#### [WHAT IS REQUIRED]
Could you reproduce the material below exactly, from the line containing "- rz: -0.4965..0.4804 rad" through its last line, and leave out everything else?
***** ENTRIES PROVIDED *****
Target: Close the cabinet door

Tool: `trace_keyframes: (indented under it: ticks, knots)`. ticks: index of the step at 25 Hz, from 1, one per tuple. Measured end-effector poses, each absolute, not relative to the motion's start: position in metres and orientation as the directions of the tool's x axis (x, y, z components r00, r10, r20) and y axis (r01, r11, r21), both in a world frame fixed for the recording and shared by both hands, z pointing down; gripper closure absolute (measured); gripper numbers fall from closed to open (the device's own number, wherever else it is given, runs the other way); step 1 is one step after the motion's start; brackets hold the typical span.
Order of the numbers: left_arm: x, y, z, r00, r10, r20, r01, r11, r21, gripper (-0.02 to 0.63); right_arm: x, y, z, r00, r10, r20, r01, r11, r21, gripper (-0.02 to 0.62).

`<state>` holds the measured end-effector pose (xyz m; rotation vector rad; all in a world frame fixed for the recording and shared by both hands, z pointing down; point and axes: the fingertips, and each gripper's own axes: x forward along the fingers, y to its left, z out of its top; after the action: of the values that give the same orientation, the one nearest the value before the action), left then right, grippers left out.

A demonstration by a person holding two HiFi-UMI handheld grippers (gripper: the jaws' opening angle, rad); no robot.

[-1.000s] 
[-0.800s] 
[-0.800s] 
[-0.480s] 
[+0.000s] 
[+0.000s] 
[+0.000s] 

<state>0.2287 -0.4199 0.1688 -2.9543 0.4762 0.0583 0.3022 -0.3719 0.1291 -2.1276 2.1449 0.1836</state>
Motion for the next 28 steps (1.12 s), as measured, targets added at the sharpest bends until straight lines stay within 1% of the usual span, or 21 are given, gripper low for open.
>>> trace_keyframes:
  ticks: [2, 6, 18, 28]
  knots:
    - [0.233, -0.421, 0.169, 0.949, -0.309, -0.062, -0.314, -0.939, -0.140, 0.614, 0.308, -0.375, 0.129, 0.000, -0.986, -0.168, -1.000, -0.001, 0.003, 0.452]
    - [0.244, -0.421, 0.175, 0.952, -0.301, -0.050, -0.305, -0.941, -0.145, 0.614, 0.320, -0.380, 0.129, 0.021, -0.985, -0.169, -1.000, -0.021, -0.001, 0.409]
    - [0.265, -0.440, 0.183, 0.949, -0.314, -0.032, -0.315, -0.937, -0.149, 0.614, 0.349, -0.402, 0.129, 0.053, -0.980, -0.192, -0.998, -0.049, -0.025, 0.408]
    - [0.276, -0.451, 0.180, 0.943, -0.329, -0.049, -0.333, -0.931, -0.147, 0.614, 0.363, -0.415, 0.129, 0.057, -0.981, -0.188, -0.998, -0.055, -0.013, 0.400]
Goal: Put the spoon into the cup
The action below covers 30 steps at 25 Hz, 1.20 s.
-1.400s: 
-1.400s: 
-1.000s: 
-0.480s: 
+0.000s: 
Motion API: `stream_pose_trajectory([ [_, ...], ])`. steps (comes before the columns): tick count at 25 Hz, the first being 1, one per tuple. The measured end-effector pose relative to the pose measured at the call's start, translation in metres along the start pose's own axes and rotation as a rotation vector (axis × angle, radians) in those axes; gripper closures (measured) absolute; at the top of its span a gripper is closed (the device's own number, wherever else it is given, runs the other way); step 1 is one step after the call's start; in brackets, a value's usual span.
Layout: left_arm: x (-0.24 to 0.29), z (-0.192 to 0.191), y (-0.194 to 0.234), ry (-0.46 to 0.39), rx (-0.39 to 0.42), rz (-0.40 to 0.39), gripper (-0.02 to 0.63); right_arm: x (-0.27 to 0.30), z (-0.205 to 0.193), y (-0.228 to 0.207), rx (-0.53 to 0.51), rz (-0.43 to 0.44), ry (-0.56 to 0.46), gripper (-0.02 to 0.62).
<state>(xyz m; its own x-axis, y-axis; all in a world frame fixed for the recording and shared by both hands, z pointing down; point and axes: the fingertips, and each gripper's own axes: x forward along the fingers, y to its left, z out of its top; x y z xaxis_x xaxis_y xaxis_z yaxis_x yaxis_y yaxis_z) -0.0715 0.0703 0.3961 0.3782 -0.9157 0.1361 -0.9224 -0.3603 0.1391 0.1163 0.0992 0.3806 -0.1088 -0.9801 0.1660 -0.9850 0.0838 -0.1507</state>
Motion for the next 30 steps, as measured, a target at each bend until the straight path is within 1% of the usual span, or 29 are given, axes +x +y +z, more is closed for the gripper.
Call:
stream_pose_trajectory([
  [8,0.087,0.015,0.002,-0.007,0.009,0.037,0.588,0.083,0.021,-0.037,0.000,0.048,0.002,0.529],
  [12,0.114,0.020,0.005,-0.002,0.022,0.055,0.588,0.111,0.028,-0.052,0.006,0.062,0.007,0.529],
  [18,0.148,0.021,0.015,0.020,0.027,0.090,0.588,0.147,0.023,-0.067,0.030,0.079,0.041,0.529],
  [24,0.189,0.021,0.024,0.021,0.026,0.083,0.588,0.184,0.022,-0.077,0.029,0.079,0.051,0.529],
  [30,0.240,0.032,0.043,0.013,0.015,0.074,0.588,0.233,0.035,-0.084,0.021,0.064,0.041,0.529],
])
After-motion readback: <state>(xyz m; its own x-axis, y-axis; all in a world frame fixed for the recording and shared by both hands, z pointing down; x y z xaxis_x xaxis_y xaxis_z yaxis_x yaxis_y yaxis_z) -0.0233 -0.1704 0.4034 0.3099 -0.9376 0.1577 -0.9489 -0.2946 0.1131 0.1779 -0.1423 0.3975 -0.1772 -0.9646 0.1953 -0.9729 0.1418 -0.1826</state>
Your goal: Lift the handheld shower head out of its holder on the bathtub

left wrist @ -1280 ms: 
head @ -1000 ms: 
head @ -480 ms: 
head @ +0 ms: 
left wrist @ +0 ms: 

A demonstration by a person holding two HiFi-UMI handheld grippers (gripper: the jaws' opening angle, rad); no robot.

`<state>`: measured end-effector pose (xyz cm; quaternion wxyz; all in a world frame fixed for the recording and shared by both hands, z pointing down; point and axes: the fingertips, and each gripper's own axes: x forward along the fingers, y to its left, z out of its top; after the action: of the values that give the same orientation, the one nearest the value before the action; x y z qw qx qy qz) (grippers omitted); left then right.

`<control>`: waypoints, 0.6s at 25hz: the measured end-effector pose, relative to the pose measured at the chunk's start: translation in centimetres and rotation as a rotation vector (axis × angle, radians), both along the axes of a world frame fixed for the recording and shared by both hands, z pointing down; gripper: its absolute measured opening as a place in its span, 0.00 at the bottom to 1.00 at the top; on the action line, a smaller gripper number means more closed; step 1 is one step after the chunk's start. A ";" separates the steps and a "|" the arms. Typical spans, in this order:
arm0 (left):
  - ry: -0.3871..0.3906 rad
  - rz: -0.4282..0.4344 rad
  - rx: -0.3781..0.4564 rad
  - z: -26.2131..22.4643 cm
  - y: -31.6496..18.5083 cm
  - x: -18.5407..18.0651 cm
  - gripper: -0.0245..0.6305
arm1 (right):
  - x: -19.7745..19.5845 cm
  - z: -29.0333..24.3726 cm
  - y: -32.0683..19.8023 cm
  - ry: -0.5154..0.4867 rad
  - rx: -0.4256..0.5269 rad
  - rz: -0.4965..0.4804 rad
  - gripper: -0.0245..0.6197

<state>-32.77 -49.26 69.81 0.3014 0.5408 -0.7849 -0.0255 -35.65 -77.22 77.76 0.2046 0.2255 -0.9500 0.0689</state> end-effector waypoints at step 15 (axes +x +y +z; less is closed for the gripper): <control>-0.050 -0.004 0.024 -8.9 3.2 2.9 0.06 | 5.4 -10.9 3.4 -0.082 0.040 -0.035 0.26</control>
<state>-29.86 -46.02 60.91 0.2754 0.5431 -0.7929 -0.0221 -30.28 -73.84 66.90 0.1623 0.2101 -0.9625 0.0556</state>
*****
#### [THE ANSWER]
  - rz: -0.4965..0.4804 rad
  - gripper: -0.0245..0.6197

<state>-32.77 -49.26 69.81 0.3014 0.5408 -0.7849 -0.0255 -35.65 -77.22 77.76 0.2046 0.2255 -0.9500 0.0689</state> end-effector waypoints at step 15 (axes +x +y +z; less is closed for the gripper): <control>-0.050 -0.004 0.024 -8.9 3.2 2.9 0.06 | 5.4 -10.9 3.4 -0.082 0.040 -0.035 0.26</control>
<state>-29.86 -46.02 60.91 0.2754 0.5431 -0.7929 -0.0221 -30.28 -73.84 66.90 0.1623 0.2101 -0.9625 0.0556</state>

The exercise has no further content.